Le médecin est incarné par Vincent Macaigne vu récemment dans le très joli "Les Choses qu'on Dit, les Choses qu'on Fait" (2020) de Emmanuel Mouret et "L'Origine du Monde" (2020) de et avec Laurent Lafitte. Son frère pharmacien est interprété par Pio Marmaï vu récemment dans "Comment je suis Devenu Super-Héros" (2020) de Douglas Attal et "Felicita" (2020) de Bruno Merle. Chez la gente féminine citons Florence Janas vue dans "Jusqu'à la Garde" (2018)  de Xavier Legrand et qui retrouve Pio Marmaï après "Je Promets d'Être Sage" (2019) de Ronan le Page, Sarah Le Picard vue dans les précédents films du réalisateur Elie Wajeman et vue dernièrement dans "La Lutte des Classes" (2019) de Michel Leclerc et qui retrouve après "Papa ou Maman 2" (2016) de Martin Bourboulon l'actrice Sara Giraudeau vue récemment dans "Les Traducteurs" (2019) de Régis Roinsard et "Le Discours" (2021) de Laurent Tirard actuellement en salles. Pour l'anecdote et vis à vis du sujet du film, précisons que l'actrice est marraine de l'association "Le Rire Médecin" pour laquelle elle a signé un documentaire en 2018. Et pour finir citons Ernts Umhauer révélation de "Dans la Maison" (2012) de François Ozon vu depuis dans "Saint-Laurent" (2014) de Bertrand Bonello et "La Crème de la Crème" (2014) de Kim Chapiron... Forcément vu le sujet, bien marqué par un titre explicite on ne peut que penser aux films "Hippocrate" (2014), surtout à "Médecin de Campagne" (2016) et "Première Année" (2018) de Thomas Lilti, ex-médecin devenu cinéaste. Mais si le côté médical renvoie forcément à une anti-thèse de "Médecin de Campagne" c'est aussi que le réalisateur s'est inspiré fortement de quelques monuments du film noir. Wajeman cite entre autre des films comme "Les Forbans de la Nuit" (1950) de Jules Dassin, "Mean Streets" (1973) de Martin Scorcese ou encore "Bad Lieutenant" (1993) de Abel Ferrara. Dès les premières minutes le réalisateur nous plonge dans une atmosphère lugubre, sinistre pour ne pas dire crasse voir glauque, en seulement quelques instants on se retrouve avec une image de médecin déformée, loin de l'image d'épinal de docteur dandy sauveur de l'humanité.

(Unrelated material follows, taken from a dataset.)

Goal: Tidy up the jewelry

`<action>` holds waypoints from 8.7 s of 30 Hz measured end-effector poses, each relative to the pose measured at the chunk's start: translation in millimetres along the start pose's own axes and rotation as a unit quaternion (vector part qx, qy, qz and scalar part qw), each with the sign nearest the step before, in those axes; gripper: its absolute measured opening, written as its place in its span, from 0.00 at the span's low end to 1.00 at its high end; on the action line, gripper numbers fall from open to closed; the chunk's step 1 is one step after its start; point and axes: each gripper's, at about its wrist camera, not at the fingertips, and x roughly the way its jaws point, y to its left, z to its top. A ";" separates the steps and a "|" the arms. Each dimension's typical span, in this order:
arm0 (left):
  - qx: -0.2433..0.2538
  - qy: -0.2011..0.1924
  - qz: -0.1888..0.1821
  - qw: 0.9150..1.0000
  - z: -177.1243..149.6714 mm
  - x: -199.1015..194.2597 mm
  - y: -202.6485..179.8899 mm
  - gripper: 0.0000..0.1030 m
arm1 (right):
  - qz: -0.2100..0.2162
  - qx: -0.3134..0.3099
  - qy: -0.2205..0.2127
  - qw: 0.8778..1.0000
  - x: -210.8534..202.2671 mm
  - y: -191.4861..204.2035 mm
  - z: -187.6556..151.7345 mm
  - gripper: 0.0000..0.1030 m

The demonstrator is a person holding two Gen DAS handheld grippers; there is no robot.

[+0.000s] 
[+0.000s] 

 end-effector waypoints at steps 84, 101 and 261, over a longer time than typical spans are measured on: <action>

Ainsi immergé dans un Paris underground avec un milieu médical interlope, en marge finalement très peu connu voir même caché comme tout tabou qui se respecte. L'atmosphère est à l'image des décors/costumes qui renvoie très fortement aux seventies et au Film Noir alors que, paradoxalement, on sent que le réalisateur a voulu pourtant évité le côté polar. C'est donc à la fois le point fort et le point faible du film. En voulant jouer sur les paramètres du polar tout en restant dans le monde médical, même dans sa face cachée, il s'avère qu'au fil du récit le médical perd en substance pour virer assez nettement dans le Film Noir. Alors que l'unité de temps est particulièrement courte, soit une seule nuit en 1h20 de film il est assez dommage que certains passages prennent trop de place. On parle là d'un passage en discothèque et d'un dîner resto : comment est-ce possible ?!?! Dommage car c'est sans doute le seul point faible de ce film âpre, réaliste, prenant tout en distillant une tension dramatique et une bonne dose d'émotion, ainsi qu'une vraie dimension psychologique parfaitement rendue sous couvert d'angoisse et/ou de dépression. En prime un bon point à la musique signée des frères Galperine choisit par le réalisateur qui avait beaucoup aimé la B.O. de l'excellent "Faute d'Amour" (2017) de Andreï Zviaguintsev. Une musique qui oscille constamment entre tragédie (policière, médicale) et romantisme (intimité, espérance). Mais un tel film doit aussi beaucoup à ses interprètes, des acteurs tous impeccables jusque dans les seconds rôles mais le quator principal est absolument impeccable de justesse et d'émotion. En conclusion Elie Wajeman signe un drame fort et difficile mais terriblement humain qui joue avec les codes avec brio. A voir et à conseiller.